Whenever a line below holds the word "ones", copy that line.
### MATERIAL TO PROCESS
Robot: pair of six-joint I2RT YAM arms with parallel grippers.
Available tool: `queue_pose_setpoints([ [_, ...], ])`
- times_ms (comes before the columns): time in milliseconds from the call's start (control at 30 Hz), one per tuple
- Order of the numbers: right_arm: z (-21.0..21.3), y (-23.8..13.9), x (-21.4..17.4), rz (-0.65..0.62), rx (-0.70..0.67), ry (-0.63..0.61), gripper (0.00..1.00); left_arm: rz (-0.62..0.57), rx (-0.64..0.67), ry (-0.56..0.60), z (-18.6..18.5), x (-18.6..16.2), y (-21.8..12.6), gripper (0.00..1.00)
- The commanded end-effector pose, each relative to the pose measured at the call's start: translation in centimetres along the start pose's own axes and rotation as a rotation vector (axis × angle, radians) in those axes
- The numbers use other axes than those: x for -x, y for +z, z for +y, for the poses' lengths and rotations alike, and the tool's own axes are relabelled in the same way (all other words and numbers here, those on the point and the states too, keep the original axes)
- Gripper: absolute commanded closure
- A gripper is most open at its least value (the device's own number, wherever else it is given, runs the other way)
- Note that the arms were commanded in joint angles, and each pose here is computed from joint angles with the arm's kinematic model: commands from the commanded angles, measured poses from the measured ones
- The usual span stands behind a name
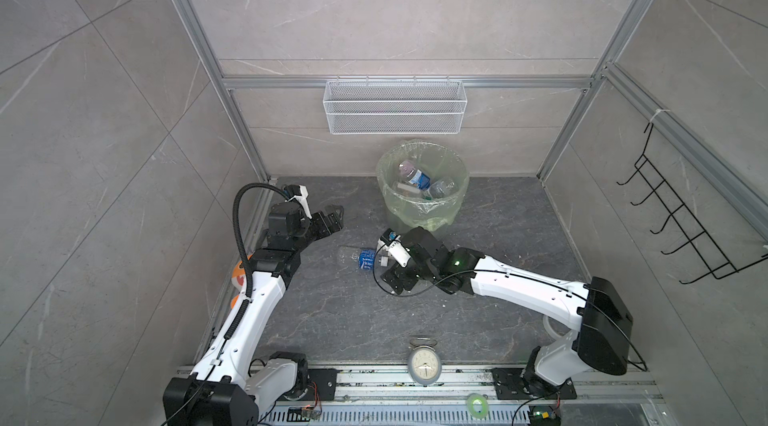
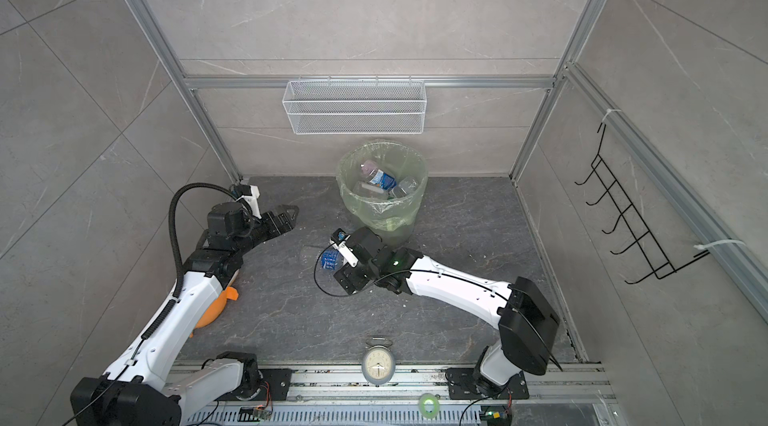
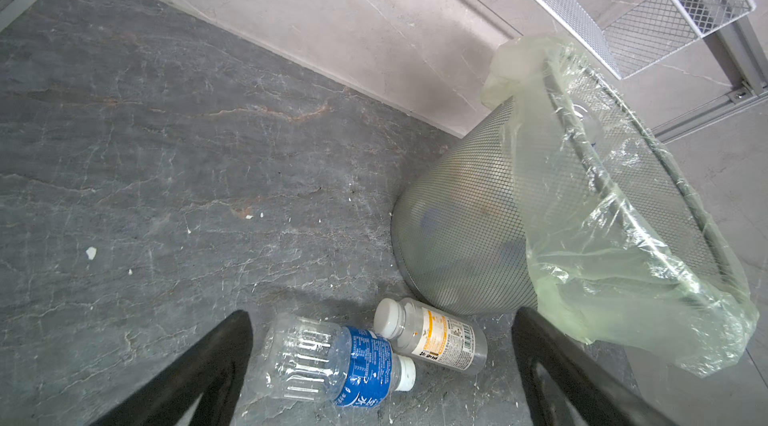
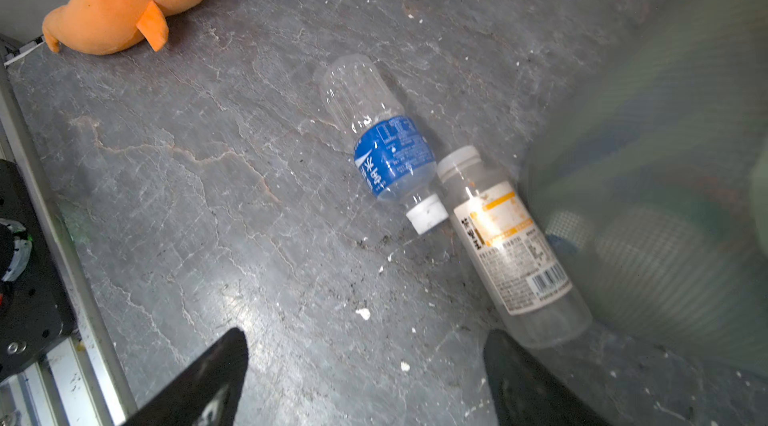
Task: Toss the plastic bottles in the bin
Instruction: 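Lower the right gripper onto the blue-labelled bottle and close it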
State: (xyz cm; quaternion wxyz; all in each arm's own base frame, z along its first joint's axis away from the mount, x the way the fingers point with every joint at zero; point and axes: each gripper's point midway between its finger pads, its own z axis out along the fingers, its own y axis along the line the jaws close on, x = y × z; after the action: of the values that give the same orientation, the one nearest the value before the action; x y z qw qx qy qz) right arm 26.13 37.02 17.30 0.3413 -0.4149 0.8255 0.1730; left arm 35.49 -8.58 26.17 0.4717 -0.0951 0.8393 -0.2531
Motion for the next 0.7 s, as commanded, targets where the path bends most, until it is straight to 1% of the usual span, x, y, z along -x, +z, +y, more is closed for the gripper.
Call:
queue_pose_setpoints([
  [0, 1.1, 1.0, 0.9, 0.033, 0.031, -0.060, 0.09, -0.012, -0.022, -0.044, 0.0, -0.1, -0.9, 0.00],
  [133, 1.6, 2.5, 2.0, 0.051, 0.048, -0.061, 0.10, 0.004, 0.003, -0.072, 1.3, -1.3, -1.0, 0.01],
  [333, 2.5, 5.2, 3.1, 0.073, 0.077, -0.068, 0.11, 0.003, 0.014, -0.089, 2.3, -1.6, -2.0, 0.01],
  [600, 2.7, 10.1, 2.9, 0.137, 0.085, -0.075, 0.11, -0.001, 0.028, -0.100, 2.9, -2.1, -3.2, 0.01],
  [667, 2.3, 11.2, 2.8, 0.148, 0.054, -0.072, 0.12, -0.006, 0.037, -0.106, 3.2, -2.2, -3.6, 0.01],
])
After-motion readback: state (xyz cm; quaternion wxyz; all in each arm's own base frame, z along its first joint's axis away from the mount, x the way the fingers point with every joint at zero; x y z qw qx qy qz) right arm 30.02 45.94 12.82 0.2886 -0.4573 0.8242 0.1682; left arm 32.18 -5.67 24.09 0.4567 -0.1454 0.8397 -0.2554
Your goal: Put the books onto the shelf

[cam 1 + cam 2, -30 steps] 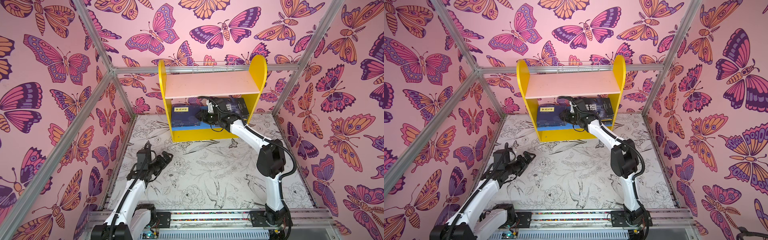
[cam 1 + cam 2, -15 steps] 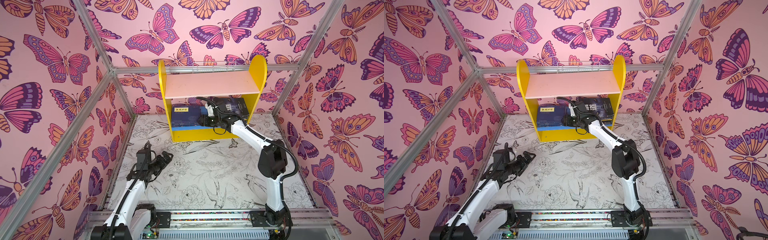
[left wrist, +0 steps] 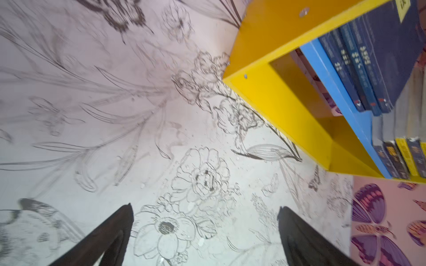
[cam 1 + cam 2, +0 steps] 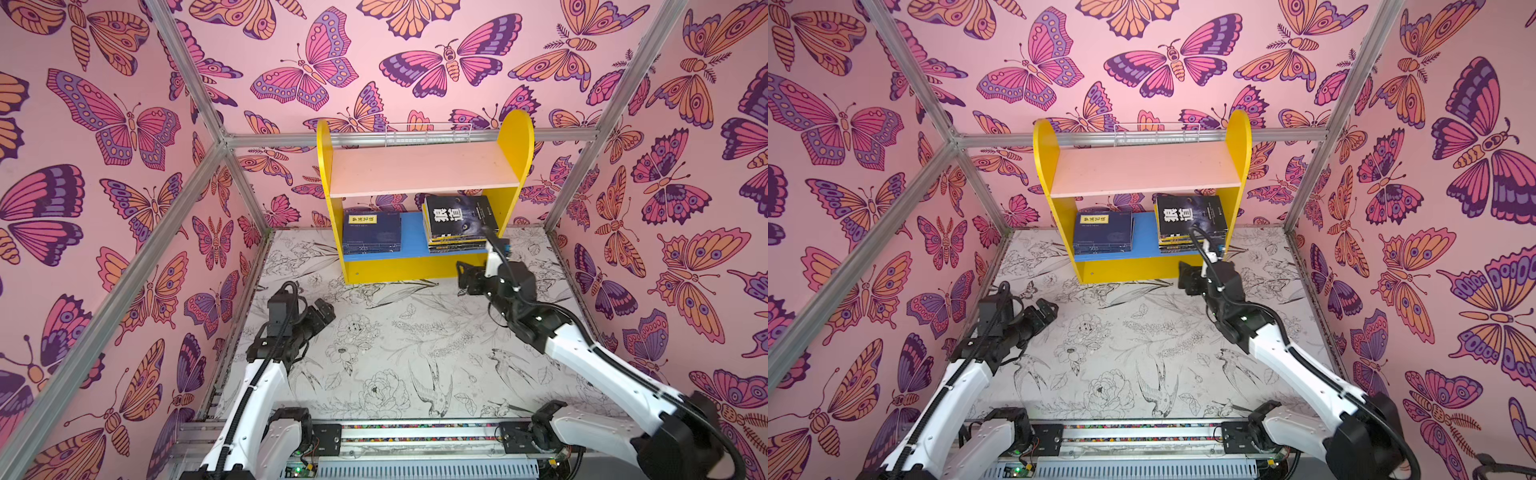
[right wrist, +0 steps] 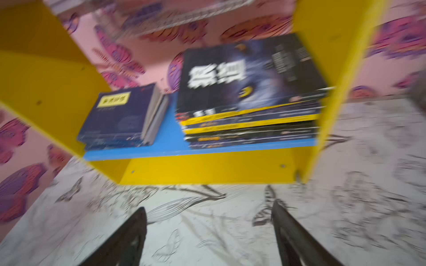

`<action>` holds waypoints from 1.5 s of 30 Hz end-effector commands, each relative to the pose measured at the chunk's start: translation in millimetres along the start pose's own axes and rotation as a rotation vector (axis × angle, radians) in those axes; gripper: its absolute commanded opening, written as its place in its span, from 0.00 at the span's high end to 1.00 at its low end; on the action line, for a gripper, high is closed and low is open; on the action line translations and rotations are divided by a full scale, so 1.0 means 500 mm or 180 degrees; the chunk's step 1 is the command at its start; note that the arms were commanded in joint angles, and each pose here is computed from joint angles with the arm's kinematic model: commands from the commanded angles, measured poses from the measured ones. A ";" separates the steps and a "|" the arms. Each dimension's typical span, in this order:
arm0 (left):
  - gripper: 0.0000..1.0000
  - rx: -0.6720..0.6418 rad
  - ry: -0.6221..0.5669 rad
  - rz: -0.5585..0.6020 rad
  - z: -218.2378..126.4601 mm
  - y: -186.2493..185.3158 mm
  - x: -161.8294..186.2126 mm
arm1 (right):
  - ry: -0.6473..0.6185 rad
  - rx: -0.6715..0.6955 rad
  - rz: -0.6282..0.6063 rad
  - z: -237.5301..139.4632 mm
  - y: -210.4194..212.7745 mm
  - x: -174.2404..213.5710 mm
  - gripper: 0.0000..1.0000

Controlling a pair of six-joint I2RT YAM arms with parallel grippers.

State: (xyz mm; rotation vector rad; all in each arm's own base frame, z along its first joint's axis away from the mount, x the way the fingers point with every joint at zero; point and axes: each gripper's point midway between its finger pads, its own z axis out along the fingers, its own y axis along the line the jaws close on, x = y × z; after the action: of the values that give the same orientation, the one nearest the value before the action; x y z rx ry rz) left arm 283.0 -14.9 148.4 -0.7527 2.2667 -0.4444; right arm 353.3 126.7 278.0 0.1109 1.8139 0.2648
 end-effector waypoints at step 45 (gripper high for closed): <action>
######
=== ANSWER FOR THE TASK ===
- Note that the arms were commanded in joint angles, and each pose here is computed from joint angles with the arm's kinematic model: commands from the commanded angles, measured poses from the measured ones
`<action>` holds waypoints from 1.5 s of 30 Hz end-effector commands, each relative to the pose measured at the chunk's start: translation in millimetres along the start pose's own axes and rotation as a rotation vector (axis × angle, radians) in those axes; gripper: its absolute commanded opening, written as its place in its span, from 0.00 at the span's high end to 1.00 at its low end; on the action line, for a gripper, high is closed and low is open; on the action line translations and rotations are divided by a full scale, so 1.0 means 500 mm or 180 degrees; the chunk's step 1 is the command at its start; note that the arms were commanded in joint angles, and each pose here is computed from joint angles with the arm's kinematic model: commands from the commanded angles, measured poses from the measured ones. A ";" separates the steps and a "|" the arms. Each dimension's typical span, in this order:

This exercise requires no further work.